By Christos Markopoulos, MD, PhD, FEBS, Professor of Surgery at the Medical School of Athens, President of the Hellenic Breast Surgical Society, Director of the Breast Clinic at Athens Medical Center
What is breast cancer and how does it develop?
Breast cancer is an uncontrolled, abnormal development of mammary gland cells. Over time, cancer cells infiltrate the healthy breast and then move towards the axillary lymph nodes. Subsequently, they are gradually transported to other parts of the body, where they settle and develop what is called "a metastasis".
How common is Breast Cancer?
Breast cancer is the most common cancer that occurs in women and accounts for almost 30% of all malignant tumors. Approximately half a million women are diagnosed with breast cancer every year in Europe and about 5,000 of them are Greek.
Can Men Have Breast Cancer?
Breast cancer can also occur in men, but the likelihood is very small. For every 100 women with breast cancer, there is one man. Therefore, screening is not recommended for men, but when they detect a lump or a hardening of the tissue in the breast, they should be examined by a breast surgeon.

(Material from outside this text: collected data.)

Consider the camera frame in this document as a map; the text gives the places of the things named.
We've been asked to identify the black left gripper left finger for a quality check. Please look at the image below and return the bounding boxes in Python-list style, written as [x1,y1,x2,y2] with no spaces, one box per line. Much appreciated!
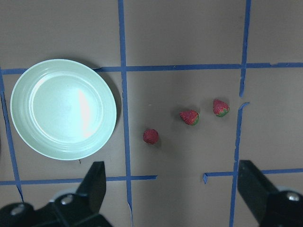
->
[76,161,106,213]

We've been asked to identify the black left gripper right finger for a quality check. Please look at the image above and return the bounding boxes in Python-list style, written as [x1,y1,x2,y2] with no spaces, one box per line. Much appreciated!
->
[237,160,284,227]

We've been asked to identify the red strawberry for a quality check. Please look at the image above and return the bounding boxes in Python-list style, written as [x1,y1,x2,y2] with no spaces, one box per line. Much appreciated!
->
[213,99,230,117]
[143,129,159,144]
[179,110,199,126]

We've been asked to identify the light green plate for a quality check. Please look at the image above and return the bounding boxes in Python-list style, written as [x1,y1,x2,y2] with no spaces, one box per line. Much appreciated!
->
[10,59,117,160]

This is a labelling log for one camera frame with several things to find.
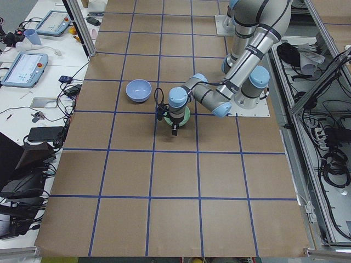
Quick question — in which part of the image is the black smartphone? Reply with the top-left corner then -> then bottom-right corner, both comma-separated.
27,126 -> 63,142

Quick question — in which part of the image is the aluminium frame post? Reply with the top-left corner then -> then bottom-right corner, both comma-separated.
62,0 -> 96,58

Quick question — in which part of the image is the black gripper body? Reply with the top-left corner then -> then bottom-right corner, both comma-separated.
168,112 -> 184,125

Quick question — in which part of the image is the purple plastic cup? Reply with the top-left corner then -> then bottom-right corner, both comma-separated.
24,28 -> 42,45

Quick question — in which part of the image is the green bowl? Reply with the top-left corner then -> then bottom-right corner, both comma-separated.
164,106 -> 190,125

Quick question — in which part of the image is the pink cup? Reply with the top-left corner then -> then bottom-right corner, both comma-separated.
89,28 -> 98,40

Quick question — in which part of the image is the upper teach pendant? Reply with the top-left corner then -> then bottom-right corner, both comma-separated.
35,10 -> 71,36

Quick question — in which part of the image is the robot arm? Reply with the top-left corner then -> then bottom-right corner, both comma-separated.
157,1 -> 291,135

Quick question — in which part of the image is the blue bowl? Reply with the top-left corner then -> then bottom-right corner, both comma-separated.
126,79 -> 152,102

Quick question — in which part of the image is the lower teach pendant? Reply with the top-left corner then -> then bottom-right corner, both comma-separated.
1,52 -> 49,88

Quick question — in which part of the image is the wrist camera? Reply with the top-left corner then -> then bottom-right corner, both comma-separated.
156,104 -> 168,121

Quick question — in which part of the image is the teach pendant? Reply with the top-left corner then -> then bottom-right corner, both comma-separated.
35,10 -> 71,36
1,52 -> 49,88

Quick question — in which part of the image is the black power adapter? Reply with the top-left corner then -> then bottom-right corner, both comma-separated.
86,17 -> 101,26

Are there any factors that increase the likelihood of developing breast cancer and how can a woman protect herself?
Indeed, there are factors associated with breast cancer. Some of them, such as gender (female), age, positive family history (mainly mother or sister with breast cancer) and hereditary history, cannot be changed. However, others, such as lack of exercise, excess weight, smoking, excessive consumption of alcohol and long-term use of hormones after menopause, may be modified to reduce the risk of a woman developing breast cancer.
What do we mean when we say "hereditary" breast cancer?
In hereditary breast cancer, we have identified genes (BRCA1 & 2), which are responsible for its occurrence. The existence of a defect (mutation) in such a gene increases significantly the likelihood of disease, reaching a 75 to 80% probability during a woman's life, while accompanied by a high probability of about 50-60% for the development of ovarian cancer. Hereditary, however, is only a small portion of breast cancers. In every 100 women with breast cancer, only 5 – 7 women have hereditary cancer.
Screening for hereditary cancer is not generally recommended, except in women with a strong family history of breast cancer and therefore a high probability of heredity (e.g. occurring in at least two or more relatives, cancer at a young age or appearance of both breast and ovarian cancer in the same family). However, it is important to know that, even if the genetic tests prove negative, women should continue with their screening normally. A negative genetic test simply rules out the small percentage of "hereditary cancer" while there is still a risk of "random" breast cancer. Therefore, women should normally continue the proactive examination of their breasts.
Are older women at risk of breast cancer?
Breast cancer may occur at any age. The likelihood of it occurring in young women under the age of 40 is small and increases with the age. An 80-year-old woman has a five-fold risk of developing the disease compared to a 50-year-old woman.
What are the "tools" for the early diagnosis of breast cancer?
Mammography is the most important tool for detecting breast cancer. Any woman with an average risk of developing breast cancer should have an annual mammogram beginning at the age of 40. High-risk women may be advised by their doctor for more intensive monitoring, which could include both ultrasound and MRI (magnetic mammography). Clinical examination of breasts by a breast specialist is also very important and should always be carried out along with mammography. Younger women, who are at lower risk as a result of their age, should check their breasts regularly in their check-ups, preferably every 2-3 years.
What are the "first signs" of breast cancer?
In the early stages, breast cancer shows no signs or symptoms and is only detected by mammogram. Later, there may appear a palpable form on the breast (tumor), a pulling of the skin or the nipple of the breast. If the woman does not give importance to the above, there may follow signs of an advanced disease, such as a hot and red breast (inflammatory cancer), pain in the bones, large swelling (block) of the lymph nodes in the armpit.
What is the benefit of the "early" detection of breast cancer?
Finding a small breast cancer (e.g. <1 cm) during a mammogram could have many advantages. Surgical treatment of a tumor small in size usually does not require mastectomy, and removal of the armpit lymph nodes can be avoided by performing only the technique of the lymph node sentinel biopsy, which has no effect on the arm. Most importantly, the patient's prognosis is excellent (very low risk of metastasis) and sometimes cure is 100% achieved (DCIS cases - non-invasive cancer).